Infelizmente, essa é uma situação mais rotineira do que se imagina. Em maio desse ano, o Ministério Público chegou a cobrar a Vale sobre o monitoramento das partículas mais nocivas à saúde.

Sobre isso, a promotora Giuliana Talamoni Fonoff disse que há um procedimento administrativo que acompanha o cumprimento da recomendação.

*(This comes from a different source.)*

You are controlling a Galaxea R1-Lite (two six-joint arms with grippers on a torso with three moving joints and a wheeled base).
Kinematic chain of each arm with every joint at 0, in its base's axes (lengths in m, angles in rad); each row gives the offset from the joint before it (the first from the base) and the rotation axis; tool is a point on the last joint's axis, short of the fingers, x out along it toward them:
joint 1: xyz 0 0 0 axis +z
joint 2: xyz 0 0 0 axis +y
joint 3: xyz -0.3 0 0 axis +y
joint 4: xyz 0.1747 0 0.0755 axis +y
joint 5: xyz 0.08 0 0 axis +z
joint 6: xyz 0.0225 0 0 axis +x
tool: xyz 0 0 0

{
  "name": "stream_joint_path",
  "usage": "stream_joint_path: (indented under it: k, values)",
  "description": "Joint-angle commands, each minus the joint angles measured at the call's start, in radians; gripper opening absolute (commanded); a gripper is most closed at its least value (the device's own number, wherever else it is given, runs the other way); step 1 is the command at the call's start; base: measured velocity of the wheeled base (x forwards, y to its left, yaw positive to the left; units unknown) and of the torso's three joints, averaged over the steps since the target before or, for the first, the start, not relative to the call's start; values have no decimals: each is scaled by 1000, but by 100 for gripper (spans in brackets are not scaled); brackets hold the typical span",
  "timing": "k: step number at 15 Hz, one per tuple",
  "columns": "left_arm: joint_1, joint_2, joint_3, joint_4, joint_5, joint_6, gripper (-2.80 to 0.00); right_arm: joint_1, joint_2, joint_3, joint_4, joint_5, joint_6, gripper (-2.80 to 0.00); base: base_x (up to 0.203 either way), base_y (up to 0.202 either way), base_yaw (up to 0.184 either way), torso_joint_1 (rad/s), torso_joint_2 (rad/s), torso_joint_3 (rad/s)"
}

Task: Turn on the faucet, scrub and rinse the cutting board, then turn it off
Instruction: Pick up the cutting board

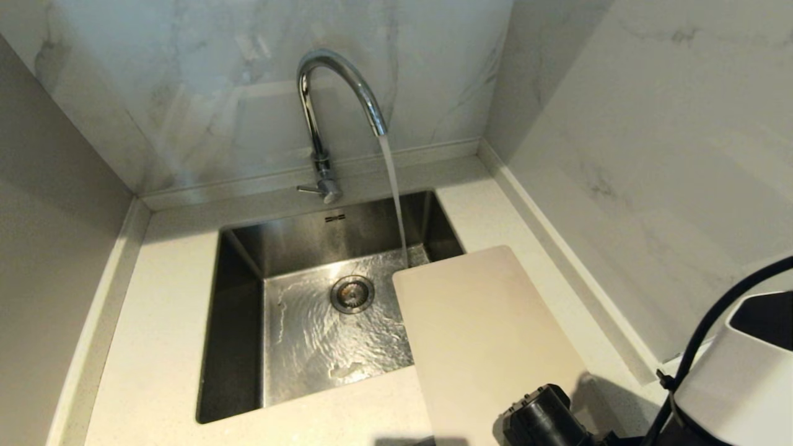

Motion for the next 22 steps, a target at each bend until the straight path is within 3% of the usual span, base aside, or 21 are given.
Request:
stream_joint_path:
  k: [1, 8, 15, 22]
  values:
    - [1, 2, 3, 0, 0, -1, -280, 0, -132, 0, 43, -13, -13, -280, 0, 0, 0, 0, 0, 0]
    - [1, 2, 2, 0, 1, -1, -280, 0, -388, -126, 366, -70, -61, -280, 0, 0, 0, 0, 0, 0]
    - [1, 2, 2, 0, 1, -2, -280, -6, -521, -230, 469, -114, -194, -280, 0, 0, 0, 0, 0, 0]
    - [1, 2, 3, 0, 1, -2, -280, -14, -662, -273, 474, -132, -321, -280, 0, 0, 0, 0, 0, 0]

“No ano passado, quando houve uma nuvem de poeira amarela bastante específica, eu instaurei um procedimento para verificar se tinha havia extrapolação dos limites autorizados pela legislação para a emissão de partículas. Mesmo comprovando que não houve a extrapolação, fizemos uma recomendação para que a Vale fizesse medições de notas de partículas específicas. A previsão é a implementação até o fim desse ano”.

Resposta da Vale

A assessoria de comunicação da Vale se manifestou em nota afirmando que os dados coletados nas estações de monitoramento, a cada hora, são recebidos simultaneamente pela Vale, Secretaria de Meio Ambiente, Codema e Fundação Estadual de Meio Ambiente. Eles informaram, ainda, que a Vale realiza atividades de controle da poeira rotineiramente. “Há controle de velocidade nas estradas de acesso às minas e revegetação de taludes e áreas expostas para minimizar a produção de poeira. A empresa também está realizando as adequações para iniciar monitoramento de Partículas Respiráveis (PM-2,5), conforme prazo acordado com o ministério público”.

A Secretaria Municipal de Meio Ambiente foi procurada, mas até o fim da apuração dessa matéria, ainda não tinha se manifestado.